日ごろ、試合を観る中でドラゴンズに対して「あんなこといいな」「できたらいいな」と望んでいる事をホークスは全て実現していた。

上述の機動力を生かした下位打線での得点もそう、デスパイネの追加点もそう、投げる方でもリリーフが無駄な四球を与えたりせず、先頭はしっかり打ち取って反撃の芽を摘む。いつもドラゴンズがやりたくても出来ない野球をまさに体現しており、そりゃ強いはずだよと感心するしかなかった。

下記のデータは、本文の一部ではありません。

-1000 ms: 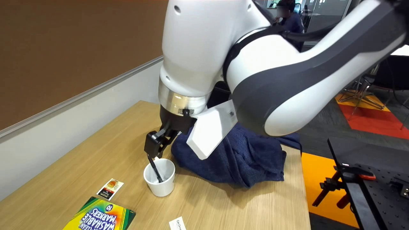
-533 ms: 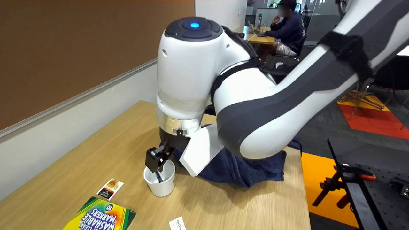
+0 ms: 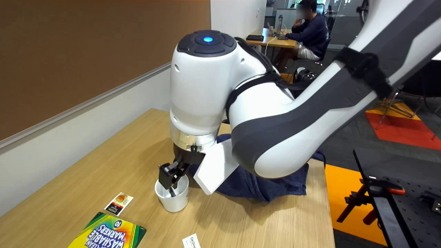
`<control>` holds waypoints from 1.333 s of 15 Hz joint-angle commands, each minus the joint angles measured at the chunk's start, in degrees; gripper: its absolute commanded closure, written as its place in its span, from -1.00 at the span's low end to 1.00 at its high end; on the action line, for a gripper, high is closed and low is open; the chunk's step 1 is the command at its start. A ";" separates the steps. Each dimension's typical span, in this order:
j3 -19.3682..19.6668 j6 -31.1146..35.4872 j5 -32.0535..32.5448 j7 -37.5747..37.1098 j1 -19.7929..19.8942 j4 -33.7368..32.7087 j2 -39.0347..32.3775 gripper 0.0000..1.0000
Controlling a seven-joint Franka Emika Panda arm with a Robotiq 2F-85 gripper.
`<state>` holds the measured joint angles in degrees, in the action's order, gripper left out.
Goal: Take the black pen out of the white mug
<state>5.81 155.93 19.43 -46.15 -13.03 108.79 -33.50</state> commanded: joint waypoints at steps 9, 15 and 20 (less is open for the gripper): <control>5.25 5.46 -1.92 1.49 -3.30 -5.86 -6.89 -1.00; 4.54 6.75 -5.78 4.76 -2.47 -10.53 -10.60 -0.30; 3.93 5.58 -10.41 8.61 -2.15 -12.93 -12.35 -0.25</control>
<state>10.12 161.97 12.07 -40.58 -15.43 98.31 -44.32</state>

特に大きいのが4回に飛び出した釜元の今日2本目のホームラン。初回に幸先よく3点を先取し、そろそろ追加点が欲しいなというタイミングで見事にああやって点が入る。普段、追加点が取れずにじりじりとプレッシャーをかけられ、遂に終盤に決壊するパターンに見慣れているドラゴンズファンとしては「なんでそんな簡単に点が取れるんだよ」と思わずつぶやいてしまいたくなるような、本当に見事な強さを感じた。

 

勝者のメンタリティー

 

もっと言えば6回、堂上が満塁ホームランを放ち1点差に迫った場面。あれ、逆の立場だったらどう感じるものかと妄想してみたのだが、まあ間違いなくドラゴンズなら逆転負けを覚悟すると思う。何しろ先に5点をリードしながら中盤にあっという間に1点差に縮まり、残り3イニングで逃げ切らなければいけないのだ。もう、このプレッシャーに耐えきれずに小熊や鈴木博が死んだ顔しながら四球を出して追い詰められる姿が目に浮かぶ。ついこないだ、土曜日の巨人戦なんかはまさにそんな感じの逆転負けだった。

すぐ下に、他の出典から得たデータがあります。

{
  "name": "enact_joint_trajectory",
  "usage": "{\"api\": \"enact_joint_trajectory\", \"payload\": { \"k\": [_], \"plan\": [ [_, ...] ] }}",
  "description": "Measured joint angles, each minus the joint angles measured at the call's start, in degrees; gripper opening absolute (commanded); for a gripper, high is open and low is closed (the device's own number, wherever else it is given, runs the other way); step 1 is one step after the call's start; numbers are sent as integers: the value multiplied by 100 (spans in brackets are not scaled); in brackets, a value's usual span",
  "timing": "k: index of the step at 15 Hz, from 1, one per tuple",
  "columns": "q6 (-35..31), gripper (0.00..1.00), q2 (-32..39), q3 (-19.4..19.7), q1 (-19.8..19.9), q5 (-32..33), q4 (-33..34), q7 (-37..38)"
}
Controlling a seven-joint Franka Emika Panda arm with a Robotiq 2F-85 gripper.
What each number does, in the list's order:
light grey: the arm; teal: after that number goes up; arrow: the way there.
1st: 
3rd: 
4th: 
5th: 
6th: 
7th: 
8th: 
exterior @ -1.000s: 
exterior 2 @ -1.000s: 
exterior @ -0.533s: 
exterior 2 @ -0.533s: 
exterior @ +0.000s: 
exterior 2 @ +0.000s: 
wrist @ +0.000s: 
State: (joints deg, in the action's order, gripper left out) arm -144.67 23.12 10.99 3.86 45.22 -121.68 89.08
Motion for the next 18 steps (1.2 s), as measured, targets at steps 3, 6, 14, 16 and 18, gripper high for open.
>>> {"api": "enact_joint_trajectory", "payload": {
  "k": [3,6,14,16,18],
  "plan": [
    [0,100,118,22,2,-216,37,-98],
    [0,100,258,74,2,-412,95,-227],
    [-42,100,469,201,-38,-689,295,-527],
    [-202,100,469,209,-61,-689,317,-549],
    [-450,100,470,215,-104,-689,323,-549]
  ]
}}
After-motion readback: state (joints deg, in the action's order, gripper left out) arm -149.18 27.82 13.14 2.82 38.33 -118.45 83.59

ところがホークスは違う。たぶん彼らは堂上が満塁ホームランを打った直後でも、一瞬たりとも敗北という二文字を思い浮かべる事は無かったはずだ。

“勝つに決まってる。最後に勝つのは俺たちだ”

選手全員、ファン全員がそう信じてるからこそ、ダメ押しタイムリーだって出るし、リリーフが無駄な四球を出す事もない。いわゆる勝者のメンタリティーである。一方で負け犬根性が骨の髄まで染み込んだドラゴンズファンは、「負けたけど堂上の満塁ホームランは感動した!」「加藤も盗塁を2個刺した!」などと数少ないポジ要素を挙げて必死に慰め合うのであった。合掌。